━━ Information provided
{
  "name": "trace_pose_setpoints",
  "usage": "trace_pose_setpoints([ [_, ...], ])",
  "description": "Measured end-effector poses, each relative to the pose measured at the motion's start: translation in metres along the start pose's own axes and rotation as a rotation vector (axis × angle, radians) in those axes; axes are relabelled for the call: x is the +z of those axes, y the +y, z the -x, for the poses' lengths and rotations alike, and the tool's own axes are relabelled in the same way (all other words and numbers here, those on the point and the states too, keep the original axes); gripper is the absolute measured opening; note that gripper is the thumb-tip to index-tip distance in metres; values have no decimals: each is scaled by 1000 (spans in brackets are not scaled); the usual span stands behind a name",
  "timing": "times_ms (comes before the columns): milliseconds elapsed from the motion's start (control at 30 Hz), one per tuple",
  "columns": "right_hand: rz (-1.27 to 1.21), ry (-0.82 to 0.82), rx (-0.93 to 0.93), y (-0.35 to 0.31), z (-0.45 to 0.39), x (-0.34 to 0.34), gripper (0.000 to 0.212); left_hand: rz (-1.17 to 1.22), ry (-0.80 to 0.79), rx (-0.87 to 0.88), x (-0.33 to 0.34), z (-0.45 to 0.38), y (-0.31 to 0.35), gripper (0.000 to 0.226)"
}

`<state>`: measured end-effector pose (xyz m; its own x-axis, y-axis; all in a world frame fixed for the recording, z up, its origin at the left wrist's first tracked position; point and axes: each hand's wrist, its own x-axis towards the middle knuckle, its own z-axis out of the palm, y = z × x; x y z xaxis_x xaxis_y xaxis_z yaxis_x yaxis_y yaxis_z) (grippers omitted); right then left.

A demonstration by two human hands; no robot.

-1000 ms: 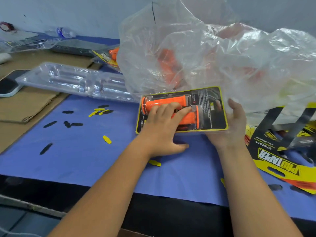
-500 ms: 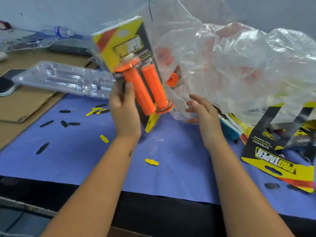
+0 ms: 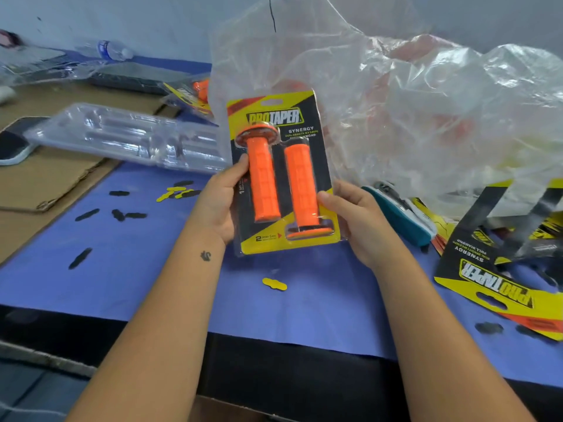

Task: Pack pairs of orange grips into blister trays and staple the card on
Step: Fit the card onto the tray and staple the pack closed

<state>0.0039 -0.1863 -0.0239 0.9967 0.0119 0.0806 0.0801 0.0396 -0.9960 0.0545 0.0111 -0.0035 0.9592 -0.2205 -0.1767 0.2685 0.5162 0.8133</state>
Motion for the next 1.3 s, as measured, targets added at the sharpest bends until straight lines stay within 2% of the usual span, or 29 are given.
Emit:
trace_pose_setpoints([
  [133,-103,105,-59,1,-1,0,36,-78,-25,30,-1,-2,-1,31],
  [200,-185,192,-69,0,-3,2,25,-84,-69,23,2,-1,-2,32],
  [300,-350,334,-32,1,-6,3,20,63,-125,13,9,0,-9,54],
  [400,-542,404,-59,1,-9,4,21,189,-334,27,21,5,-19,83],
  [433,-598,403,-71,0,-10,5,21,132,-406,34,24,8,-26,82],
  [500,-685,358,-84,0,-10,8,19,-92,-479,50,33,13,-43,61],
  [567,-677,297,-81,0,-9,10,16,-159,-407,91,42,13,-54,43],
  [633,-555,259,-66,-3,-7,11,17,-106,-315,119,46,9,-57,34],
  [733,-391,234,-30,-4,-4,14,11,24,-133,55,47,-4,-52,25],
  [833,-280,271,-2,-1,-4,17,7,127,68,-18,53,-17,-53,7],
  [900,-178,329,-11,-1,-5,16,4,168,154,-34,61,-21,-58,10],
  [967,-132,356,-11,0,-5,12,6,180,142,-20,62,-23,-63,9],
  [1100,-116,339,1,-1,-4,7,5,170,-26,-40,57,-22,-65,4],
  [1300,-86,349,40,-2,-5,9,10,166,52,-23,55,-23,-64,4],
])
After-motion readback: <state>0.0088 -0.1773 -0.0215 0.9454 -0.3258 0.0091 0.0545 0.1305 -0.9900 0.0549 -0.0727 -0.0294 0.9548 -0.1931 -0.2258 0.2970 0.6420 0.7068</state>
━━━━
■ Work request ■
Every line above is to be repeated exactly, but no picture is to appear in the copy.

■ Response ■
{
  "name": "trace_pose_setpoints",
  "usage": "trace_pose_setpoints([ [_, ...], ])",
  "description": "Measured end-effector poses, each relative to the pose measured at the motion's start: translation in metres along the start pose's own axes and rotation as a rotation vector (axis × angle, radians) in those axes; axes are relabelled for the call: x is the +z of those axes, y the +y, z the -x, for the poses' lengths and rotations alike, and the tool's own axes are relabelled in the same way (all other words and numbers here, those on the point and the states too, keep the original axes); gripper is the absolute measured opening; note that gripper is the thumb-tip to index-tip distance in metres; values have no decimals: each is scaled by 1000 (spans in brackets are not scaled); the usual span stands behind a name",
  "timing": "times_ms (comes before the columns): milliseconds elapsed from the motion's start (control at 30 Hz), one per tuple",
  "columns": "right_hand: rz (-1.27 to 1.21), ry (-0.82 to 0.82), rx (-0.93 to 0.93), y (-0.35 to 0.31), z (-0.45 to 0.39), x (-0.34 to 0.34), gripper (0.000 to 0.212); left_hand: rz (-1.17 to 1.22), ry (-0.80 to 0.79), rx (-0.87 to 0.88), x (-0.33 to 0.34), z (-0.45 to 0.38), y (-0.31 to 0.35), gripper (0.000 to 0.226)"
}

`<state>`: measured end-effector pose (xyz m; its own x-axis, y-axis; all in a world frame fixed for the recording, z up, its origin at the left wrist's first tracked position; point and axes: each hand's wrist, its own x-axis towards the middle knuckle, its own z-axis out of the palm, y = z × x; x y z xaxis_x xaxis_y xaxis_z yaxis_x yaxis_y yaxis_z) (grippers omitted); right then left.

A demonstration by two human hands; no robot.

-1000 ms: 
-500 ms: 
+0 ms: 

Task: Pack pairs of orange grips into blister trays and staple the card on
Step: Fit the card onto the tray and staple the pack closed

<state>0.0039 -0.1863 -0.0239 0.9967 0.0119 0.0806 0.0801 0.0396 -0.9960 0.0545 0.0111 -0.0035 0.9592 -0.2205 -0.1767 0.2685 0.5162 0.8133</state>
Motion for the next 1.3 s, as measured, targets added at the sharpest bends until straight lines stay within 2% of the usual span, or 29 are given.
Emit:
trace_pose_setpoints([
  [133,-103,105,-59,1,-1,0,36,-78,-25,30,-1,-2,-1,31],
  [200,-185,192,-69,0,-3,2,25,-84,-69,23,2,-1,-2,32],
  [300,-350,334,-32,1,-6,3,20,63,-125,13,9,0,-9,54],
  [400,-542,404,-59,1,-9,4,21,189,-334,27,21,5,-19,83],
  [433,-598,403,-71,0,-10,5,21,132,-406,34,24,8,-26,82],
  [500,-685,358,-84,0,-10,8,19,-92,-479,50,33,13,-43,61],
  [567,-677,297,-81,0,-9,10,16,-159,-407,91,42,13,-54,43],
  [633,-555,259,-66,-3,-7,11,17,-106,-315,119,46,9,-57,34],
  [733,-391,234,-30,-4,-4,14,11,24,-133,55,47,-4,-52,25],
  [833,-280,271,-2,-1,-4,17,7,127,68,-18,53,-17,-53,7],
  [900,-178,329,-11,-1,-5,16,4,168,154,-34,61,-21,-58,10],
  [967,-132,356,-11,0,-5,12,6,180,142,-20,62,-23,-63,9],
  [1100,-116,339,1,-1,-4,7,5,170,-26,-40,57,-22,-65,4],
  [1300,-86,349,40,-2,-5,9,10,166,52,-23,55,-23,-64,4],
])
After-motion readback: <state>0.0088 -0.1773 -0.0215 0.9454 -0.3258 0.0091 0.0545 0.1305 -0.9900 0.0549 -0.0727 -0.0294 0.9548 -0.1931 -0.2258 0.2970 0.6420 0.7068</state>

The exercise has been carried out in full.